11 Servirão em meu santuário na qualidade de porteiros e farão o serviço da casa; degolarão para o povo as vítimas destinadas aos holocaustos ou aos sacrifícios, e ficarão à disposição do povo para todo o serviço.
12 Porque se puseram a seu serviço diante dos seus infames ídolos, e arrastaram os israelitas ao pecado, por causa disso - oráculo do Senhor Javé - ergo a mão contra eles, e sofrerão a pena de sua falta.
13 Não poderão mais aproximar-se de mim para exercer diante de mim as funções sacerdotais, nem para tocar em minhas coisas santas, nem para entrar no lugar santíssimo: mas carregarão a vergonha que lhes mereceram suas práticas abomináveis.
14 Eu os encarregarei da guarda do templo, de seu serviço e de todos os trabalhos que devem ser feitos aí.
15 Os sacerdotes levíticos, descendentes de Sadoc, que asseguraram a guarda do meu santuário no tempo em que os israelitas se afastavam para longe de mim, são eles que se aproximarão de mim para me servir, são eles que ficarão em minha presença para me oferecerem a gordura e o sangue - oráculo do Senhor Javé.
16 São eles que penetrarão em meu santuário, eles que se aproximarão da minha mesa para o meu serviço, que o cumprirão com fidelidade.
17 Ao passarem as portas do átrio interior, deverão estar vestidos de linho; não terão lã sobre si, quando oficiarem nos pórticos do átrio interior e no templo.

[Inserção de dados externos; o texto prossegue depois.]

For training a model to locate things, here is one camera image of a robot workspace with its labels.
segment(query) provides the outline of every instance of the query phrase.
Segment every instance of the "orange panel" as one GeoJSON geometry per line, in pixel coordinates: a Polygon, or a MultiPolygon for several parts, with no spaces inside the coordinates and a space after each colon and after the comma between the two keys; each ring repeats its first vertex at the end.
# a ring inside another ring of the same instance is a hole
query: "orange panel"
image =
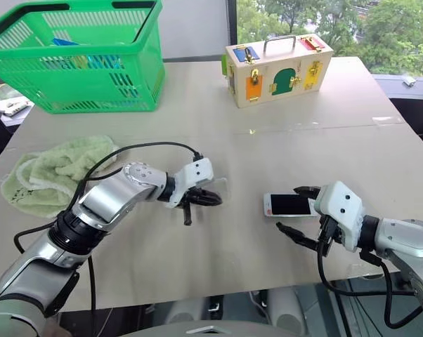
{"type": "Polygon", "coordinates": [[[246,99],[254,100],[261,97],[261,85],[263,83],[263,76],[259,75],[257,84],[252,83],[251,77],[246,77],[246,99]]]}

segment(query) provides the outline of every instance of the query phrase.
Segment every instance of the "white smartphone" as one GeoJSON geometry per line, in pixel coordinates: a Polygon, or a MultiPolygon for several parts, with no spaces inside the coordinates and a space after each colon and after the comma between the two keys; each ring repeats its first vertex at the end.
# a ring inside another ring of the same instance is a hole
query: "white smartphone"
{"type": "Polygon", "coordinates": [[[297,194],[265,193],[263,208],[265,216],[302,217],[317,216],[315,201],[297,194]]]}

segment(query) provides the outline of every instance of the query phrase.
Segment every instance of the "wooden toolbox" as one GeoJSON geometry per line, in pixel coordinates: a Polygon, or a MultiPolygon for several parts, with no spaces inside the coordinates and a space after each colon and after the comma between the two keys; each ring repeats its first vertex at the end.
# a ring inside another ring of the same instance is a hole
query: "wooden toolbox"
{"type": "Polygon", "coordinates": [[[226,47],[223,73],[238,107],[319,90],[333,50],[316,34],[226,47]]]}

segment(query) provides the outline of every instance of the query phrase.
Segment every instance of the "white wall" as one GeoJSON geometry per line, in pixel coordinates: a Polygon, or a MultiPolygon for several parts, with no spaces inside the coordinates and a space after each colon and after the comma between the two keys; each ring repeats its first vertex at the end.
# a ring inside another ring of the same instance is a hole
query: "white wall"
{"type": "MultiPolygon", "coordinates": [[[[0,16],[26,0],[0,0],[0,16]]],[[[164,58],[218,55],[228,45],[226,0],[163,0],[159,17],[164,58]]]]}

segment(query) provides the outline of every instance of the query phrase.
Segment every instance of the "green plastic basket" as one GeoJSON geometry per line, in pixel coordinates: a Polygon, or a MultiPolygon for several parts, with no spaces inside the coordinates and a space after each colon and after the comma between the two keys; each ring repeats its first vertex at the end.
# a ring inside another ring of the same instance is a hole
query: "green plastic basket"
{"type": "Polygon", "coordinates": [[[160,0],[17,6],[0,18],[0,78],[54,114],[154,110],[161,9],[160,0]]]}

18 Trarão na cabeça turbantes de linho, e sobre os rins calções de linho; não trarão cinto que possa provocar a transpiração
19 Quando passarem ao átrio exterior, lá onde o povo se encontra, despirão suas vestimentas litúrgicas e as deporão nas câmaras do santuário, e se revestirão de outros hábitos, a fim de que não toquem os leigos com suas vestimentas consagradas.

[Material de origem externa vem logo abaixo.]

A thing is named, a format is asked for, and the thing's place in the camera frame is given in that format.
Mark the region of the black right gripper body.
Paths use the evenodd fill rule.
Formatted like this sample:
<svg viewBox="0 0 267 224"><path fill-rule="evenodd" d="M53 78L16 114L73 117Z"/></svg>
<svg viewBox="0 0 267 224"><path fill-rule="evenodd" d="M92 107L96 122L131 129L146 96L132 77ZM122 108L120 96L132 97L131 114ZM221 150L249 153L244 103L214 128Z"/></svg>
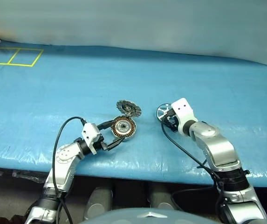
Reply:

20 Não rasparão a cabeça, não deixarão crescer livremente sua cabeleira; apararão porém os cabelos.
21 Nenhum sacerdote beberá vinho quando tiver de penetrar no átrio interior.
22 Eles não desposarão viúvas nem mulheres repudiadas, mas somente virgens de descendência israelita; poderão, entretanto, casar com a viúva de um sacerdote.

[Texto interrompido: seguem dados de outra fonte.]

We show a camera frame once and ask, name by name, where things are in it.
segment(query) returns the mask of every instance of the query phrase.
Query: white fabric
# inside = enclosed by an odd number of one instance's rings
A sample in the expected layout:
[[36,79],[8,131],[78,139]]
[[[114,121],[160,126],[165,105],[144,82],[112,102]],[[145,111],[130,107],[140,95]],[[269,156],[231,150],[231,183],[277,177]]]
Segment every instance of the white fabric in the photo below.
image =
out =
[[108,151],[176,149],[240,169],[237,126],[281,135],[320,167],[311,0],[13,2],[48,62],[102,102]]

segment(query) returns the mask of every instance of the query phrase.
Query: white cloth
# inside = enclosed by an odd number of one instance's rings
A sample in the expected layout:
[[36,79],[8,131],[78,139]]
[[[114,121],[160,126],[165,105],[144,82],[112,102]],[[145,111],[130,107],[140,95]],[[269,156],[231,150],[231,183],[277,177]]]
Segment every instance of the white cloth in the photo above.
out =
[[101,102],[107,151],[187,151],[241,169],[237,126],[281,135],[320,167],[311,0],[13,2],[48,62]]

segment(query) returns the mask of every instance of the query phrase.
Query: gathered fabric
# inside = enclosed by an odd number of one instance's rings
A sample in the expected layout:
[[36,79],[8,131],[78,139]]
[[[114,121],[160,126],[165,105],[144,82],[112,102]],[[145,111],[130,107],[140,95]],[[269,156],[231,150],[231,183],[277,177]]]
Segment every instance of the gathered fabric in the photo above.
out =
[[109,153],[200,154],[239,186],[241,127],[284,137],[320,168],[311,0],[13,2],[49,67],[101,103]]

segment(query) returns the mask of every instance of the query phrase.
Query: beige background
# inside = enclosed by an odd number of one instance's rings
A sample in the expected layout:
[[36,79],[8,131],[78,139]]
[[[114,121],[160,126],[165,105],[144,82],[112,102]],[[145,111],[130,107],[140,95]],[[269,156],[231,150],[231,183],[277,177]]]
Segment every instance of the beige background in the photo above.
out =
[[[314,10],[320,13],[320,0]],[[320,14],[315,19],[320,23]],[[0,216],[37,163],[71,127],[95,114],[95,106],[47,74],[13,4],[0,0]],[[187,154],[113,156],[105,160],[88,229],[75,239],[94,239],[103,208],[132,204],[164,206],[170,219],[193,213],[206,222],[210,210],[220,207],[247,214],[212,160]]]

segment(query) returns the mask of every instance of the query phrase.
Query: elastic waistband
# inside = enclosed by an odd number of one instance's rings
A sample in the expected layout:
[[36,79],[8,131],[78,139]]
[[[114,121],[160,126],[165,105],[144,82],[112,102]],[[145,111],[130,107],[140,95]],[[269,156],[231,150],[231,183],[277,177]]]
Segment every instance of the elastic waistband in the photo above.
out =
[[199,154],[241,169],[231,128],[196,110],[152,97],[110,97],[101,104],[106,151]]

23 Ensinarão meu povo a distinguir o sagrado do profano, a discernir o que é imundo do que é puro.
24 Nos debates, terão de julgar; e o farão conforme ao meu direito. Em todas as solenidades observarão as minhas leis e ordenações e santificarão os meus sábados.
25 Não tocarão em cadáver, para não se contaminarem; entretanto, essa mancha será tolerável para um pai ou uma mãe, um filho ou uma filha, um irmão ou uma irmã não casada.
26 Após sua purificação, contar-se-ão sete dias;
27 depois, no dia em que entrar de novo para o seu serviço no santuário ou no átrio interior, oferecerá um sacrifício de expiação, - oráculo do Senhor Javé.
28 Quanto ao seu patrimônio, sou eu que serei o seu patrimônio: não lhes assinalareis propriedade em Israel; sou eu que serei a sua propriedade.
29 Eles se nutrirão das oferendas e das vítimas oferecidas pelos pecados e pelo delito: será para eles tudo o que tiver sido votado a interdito em Israel.
30 O melhor de todas as primícias e de todas as espécies de oferendas será dos sacerdotes. Vós lhes dareis também as primícias de vossa farinha, para que possais merecer a bênção sobre a vossa casa.
31 Os sacerdotes não comerão carne de nenhum animal morto ou despedaçado, quer seja de um pássaro quer de outro qualquer animal.